Work instruction | Please quote exactly the opening lines of the data, from the first line to the one where "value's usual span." appears.

Material for this task |
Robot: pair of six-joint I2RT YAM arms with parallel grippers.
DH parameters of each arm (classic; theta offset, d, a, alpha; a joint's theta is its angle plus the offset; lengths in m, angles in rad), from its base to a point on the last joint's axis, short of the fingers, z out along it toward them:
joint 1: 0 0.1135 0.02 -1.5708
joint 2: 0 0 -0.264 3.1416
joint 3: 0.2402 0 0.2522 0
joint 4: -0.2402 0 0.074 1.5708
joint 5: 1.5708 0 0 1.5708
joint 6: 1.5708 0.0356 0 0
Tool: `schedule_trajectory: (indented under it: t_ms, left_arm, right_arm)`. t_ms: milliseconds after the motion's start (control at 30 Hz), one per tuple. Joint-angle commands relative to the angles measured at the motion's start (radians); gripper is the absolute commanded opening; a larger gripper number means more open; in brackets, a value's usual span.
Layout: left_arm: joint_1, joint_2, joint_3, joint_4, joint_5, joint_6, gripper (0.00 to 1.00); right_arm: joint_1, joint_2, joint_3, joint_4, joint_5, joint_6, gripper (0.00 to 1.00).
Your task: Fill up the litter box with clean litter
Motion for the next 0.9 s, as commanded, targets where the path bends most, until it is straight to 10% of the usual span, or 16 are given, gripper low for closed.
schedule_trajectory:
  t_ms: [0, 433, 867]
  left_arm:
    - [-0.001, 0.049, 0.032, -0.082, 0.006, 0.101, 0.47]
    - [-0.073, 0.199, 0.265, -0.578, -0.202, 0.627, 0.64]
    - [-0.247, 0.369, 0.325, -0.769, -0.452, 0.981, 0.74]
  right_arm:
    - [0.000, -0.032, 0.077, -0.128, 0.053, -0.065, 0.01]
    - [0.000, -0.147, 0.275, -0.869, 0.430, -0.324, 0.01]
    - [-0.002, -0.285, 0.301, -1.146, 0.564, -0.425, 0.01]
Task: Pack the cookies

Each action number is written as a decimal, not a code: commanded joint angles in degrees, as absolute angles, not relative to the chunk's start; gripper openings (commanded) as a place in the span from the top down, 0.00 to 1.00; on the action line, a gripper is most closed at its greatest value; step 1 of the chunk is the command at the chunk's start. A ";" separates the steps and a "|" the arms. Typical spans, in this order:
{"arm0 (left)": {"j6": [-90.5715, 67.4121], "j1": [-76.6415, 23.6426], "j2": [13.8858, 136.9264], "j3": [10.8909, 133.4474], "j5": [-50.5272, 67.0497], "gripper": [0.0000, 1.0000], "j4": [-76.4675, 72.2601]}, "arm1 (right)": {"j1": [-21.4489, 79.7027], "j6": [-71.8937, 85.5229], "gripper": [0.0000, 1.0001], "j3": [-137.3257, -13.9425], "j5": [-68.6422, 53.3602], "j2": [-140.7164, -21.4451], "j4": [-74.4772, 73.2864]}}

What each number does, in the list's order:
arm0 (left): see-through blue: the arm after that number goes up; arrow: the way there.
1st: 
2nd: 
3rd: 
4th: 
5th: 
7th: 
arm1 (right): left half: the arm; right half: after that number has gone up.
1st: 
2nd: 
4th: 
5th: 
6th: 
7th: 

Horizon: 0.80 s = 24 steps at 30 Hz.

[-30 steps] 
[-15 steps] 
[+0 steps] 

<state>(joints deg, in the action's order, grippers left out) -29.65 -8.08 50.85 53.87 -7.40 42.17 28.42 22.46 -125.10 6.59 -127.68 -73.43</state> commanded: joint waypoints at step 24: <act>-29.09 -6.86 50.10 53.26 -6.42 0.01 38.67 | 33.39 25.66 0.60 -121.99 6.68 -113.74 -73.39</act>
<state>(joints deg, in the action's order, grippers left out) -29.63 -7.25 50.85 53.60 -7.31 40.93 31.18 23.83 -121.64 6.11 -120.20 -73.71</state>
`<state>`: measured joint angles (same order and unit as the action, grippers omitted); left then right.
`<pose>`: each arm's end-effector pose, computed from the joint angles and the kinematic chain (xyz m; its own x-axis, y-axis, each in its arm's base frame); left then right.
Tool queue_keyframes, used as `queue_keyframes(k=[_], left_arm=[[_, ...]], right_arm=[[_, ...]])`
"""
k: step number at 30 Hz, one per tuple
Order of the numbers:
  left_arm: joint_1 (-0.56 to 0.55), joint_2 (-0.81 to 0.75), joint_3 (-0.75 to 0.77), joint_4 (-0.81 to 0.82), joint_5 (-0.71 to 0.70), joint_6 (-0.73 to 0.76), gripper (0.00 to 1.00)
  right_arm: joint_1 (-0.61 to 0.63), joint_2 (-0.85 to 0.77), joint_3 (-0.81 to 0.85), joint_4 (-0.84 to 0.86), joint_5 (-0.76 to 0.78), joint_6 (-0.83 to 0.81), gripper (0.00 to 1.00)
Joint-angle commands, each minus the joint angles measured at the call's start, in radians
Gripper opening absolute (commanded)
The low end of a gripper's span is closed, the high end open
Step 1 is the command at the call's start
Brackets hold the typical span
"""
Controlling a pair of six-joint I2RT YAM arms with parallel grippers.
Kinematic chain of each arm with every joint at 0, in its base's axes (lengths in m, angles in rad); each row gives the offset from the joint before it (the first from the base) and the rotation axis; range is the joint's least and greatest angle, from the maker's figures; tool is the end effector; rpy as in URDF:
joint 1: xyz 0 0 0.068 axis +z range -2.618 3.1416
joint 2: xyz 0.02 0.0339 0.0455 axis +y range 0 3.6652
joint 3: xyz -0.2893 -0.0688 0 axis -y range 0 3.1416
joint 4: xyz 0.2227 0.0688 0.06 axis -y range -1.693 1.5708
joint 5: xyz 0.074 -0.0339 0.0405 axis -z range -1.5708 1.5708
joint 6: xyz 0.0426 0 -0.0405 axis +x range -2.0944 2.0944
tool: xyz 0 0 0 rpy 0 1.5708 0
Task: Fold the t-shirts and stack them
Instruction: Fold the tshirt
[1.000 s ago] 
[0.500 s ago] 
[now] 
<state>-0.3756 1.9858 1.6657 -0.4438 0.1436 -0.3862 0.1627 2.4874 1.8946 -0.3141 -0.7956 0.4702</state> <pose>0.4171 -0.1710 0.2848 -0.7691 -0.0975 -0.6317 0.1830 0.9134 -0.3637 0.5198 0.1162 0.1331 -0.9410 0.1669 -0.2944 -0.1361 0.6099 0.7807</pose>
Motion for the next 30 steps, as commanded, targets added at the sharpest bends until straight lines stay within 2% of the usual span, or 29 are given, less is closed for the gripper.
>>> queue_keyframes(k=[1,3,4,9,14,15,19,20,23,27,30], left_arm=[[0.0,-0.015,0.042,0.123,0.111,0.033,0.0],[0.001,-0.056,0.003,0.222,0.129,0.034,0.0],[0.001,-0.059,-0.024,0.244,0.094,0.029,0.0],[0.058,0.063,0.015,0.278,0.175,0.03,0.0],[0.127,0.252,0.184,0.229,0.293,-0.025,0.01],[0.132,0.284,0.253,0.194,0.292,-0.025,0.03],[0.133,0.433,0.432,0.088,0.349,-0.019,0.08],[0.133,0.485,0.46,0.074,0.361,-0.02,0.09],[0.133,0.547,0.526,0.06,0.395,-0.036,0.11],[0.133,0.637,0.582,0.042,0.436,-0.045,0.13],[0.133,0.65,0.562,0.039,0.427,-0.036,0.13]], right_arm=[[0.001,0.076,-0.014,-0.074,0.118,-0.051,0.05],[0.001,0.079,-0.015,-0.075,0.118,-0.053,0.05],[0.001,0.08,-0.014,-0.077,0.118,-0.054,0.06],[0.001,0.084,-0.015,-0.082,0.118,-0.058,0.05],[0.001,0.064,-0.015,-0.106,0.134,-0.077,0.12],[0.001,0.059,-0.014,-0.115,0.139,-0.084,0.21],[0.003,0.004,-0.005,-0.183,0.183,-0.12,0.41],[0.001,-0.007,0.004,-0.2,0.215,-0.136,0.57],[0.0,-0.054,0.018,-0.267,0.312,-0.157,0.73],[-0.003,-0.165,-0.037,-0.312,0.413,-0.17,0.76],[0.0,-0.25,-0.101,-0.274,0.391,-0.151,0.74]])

Output below |
Robot: pair of six-joint I2RT YAM arms with parallel grippers.
DH parameters of each arm (classic; theta offset, d, a, alpha; a joint's theta is its angle plus the offset; lengths in m, angles in rad), from its base to a point on the last joint's axis, short of the fingers, z out along it toward them:
joint 1: 0 0.1135 0.02 -1.5708
joint 2: 0 0 -0.264 3.1416
joint 3: 0.2402 0 0.2522 0
joint 4: -0.2402 0 0.074 1.5708
joint 5: 1.5708 0 0 1.5708
joint 6: 1.5708 0.0356 0 0
Tool: `schedule_trajectory: (indented under it: t_ms, left_arm, right_arm)`. t_ms: milliseconds after the motion's start (control at 30 Hz), one per tuple. Joint-angle commands relative to the angles measured at the motion's start (radians); gripper is the absolute commanded opening; a larger gripper number means more open; in brackets, a value's usual span.

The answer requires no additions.